Video of a 9-year-old girl from the Rochester Police Department

Rochester police in New York on Sunday released body cameras showing officers handcuffed and pepper squirting a 9-year-old girl while responding to a call for “ family issues. ”

The two disturbing videos show the ailing child screaming for her father as officers tried to restrain her and leave her in a police car on Friday afternoon.

“You act like a child,” a male officer overhears her in the video.

“I am a child,” she shouts.

“I’m going to give you pepper spray, and I don’t want to,” a female officer tells the girl, trying to persuade her to put her feet in the police car.

‘This is your last chance. Otherwise, pepper spray will go into your eyeballs, ”the officer says.

The girl, whose face was blurry in the videos, begs the officers not to spray her. After she gets pepper spray, she shouts, “It went in my eyes, it went in my eyes.”

Officials have not identified the child, her family or any of the agents involved in the incident.

“I’m not going to stand here and tell you it’s okay for a 9-year-old to be sprayed with pepper spray,” Rochester Police Chief Cynthia Herriott-Sullivan said at a news conference Sunday. ‘That’s not it. I don’t see who we are as a department. ‘

The incident prompted a new investigation into a police department whose top officials resigned last September after protests over the death of Daniel Prude, a black man who died of asphyxiation after Rochester agents put a hood over his head and ground him. had printed.

Rochester Mayor Lovely Warren said Friday’s incident was “not something any of us would want to justify.”

She said the young girl reminded her of her own daughter.

‘I have a ten-year-old daughter. So she is a child. She’s a baby, ”said Warren. “And I can tell you, as a mother, this video is not something you want to see.”

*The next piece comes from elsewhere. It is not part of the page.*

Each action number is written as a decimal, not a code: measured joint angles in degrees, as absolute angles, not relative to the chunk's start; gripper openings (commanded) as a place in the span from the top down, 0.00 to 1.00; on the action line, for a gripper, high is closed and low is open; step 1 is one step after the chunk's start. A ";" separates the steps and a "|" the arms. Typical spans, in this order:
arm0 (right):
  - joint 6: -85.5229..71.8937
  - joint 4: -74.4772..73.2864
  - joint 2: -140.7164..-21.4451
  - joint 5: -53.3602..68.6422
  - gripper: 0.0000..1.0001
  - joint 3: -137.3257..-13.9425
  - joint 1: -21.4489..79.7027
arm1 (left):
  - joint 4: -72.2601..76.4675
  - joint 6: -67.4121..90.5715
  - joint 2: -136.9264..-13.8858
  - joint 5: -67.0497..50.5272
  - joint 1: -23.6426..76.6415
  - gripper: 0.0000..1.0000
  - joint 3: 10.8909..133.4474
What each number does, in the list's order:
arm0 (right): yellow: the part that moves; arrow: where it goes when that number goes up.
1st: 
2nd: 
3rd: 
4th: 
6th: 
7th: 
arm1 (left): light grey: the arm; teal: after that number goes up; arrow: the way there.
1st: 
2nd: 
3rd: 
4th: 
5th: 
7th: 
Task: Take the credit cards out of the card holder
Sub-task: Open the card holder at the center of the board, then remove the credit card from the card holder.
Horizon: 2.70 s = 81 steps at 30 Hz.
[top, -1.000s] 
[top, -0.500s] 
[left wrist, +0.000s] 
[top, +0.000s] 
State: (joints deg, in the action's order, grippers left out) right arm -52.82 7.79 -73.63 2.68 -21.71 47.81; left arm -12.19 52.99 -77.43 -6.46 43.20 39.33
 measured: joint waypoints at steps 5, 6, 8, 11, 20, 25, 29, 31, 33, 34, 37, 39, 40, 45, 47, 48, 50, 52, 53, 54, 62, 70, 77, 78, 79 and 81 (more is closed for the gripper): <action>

“I saw my baby’s face in her face,” she said in an emotional appeal for compassion and empathy in the way police officers act in the community.

Warren said she has asked the police chief to conduct a thorough and transparent investigation into the incident, adding that she appreciated a review by the police accountability council.

Agents who responded to a report of ‘family problems’ at around 3:21 p.m. local time on Friday pointed out that the 9-year-old girl was’ upset’ and ‘suicidal’ and had indicated that she ‘wanted to commit suicide and that she wanted her mother murder, ”Andre Anderson, deputy police chief of Rochester, said Sunday.

The body’s camera video shows a male officer following the girl, wearing a hoodie with colorful leggings and a backpack, as she tried to run.

While the officer tries to calm the girl down, she has a heated argument with her mother about a family dispute. The officer then asks the mother to leave.

Anderson said the officer decided to “get the child out of the situation and get her into a car where we could get her help.”

But the young girl refused, he said, and “whipped around,” at one point an officer kicked in the chest and knocked off a body worn camera.

The video shows officers struggling to restrain the child as she repeatedly shouts, “I want my dad.”

The officers then handcuff the child while she is on the snow-covered ground and try to get her into the police car.

“I just want to see my father, please,” the child begs, asking for a “girl officer.”

In the second body camera video, the female cop is seen trying to calm the child and get her to put her legs in the car and promise her she will try to find her father.

After unsuccessful attempts, the officer warns the sobbing girl that she will pepper spray her if she doesn’t obey.

A male officer says, “Just spray her. Just spray her at this point.”

The female officer shakes a can; a can is also seen in the hand of the other officer. It is unclear who peppered the child.

It didn’t seem like she was opposed to the agents. She tried not to be restricted from going to the hospital, ”Anderson said. “While the officers made numerous attempts to get her into the car, an officer sprayed the young child with OC spray to get her into the car.”

She was then transported to Rochester General Hospital and later released.

Anderson said he was not trying to “make excuses for what happened” and that changes will come by “actually talking to the agents involved and letting them watch de-escalation.”

“Our overall goal is to change culture,” he said.

The National Suicide Prevention Lifeline is 1-800-273-8255. Other international suicide helplines can be found at befrienders.org. You can also text TALK to 741741 for free, anonymous 24/7 crisis support in the US through the Crisis Text Line.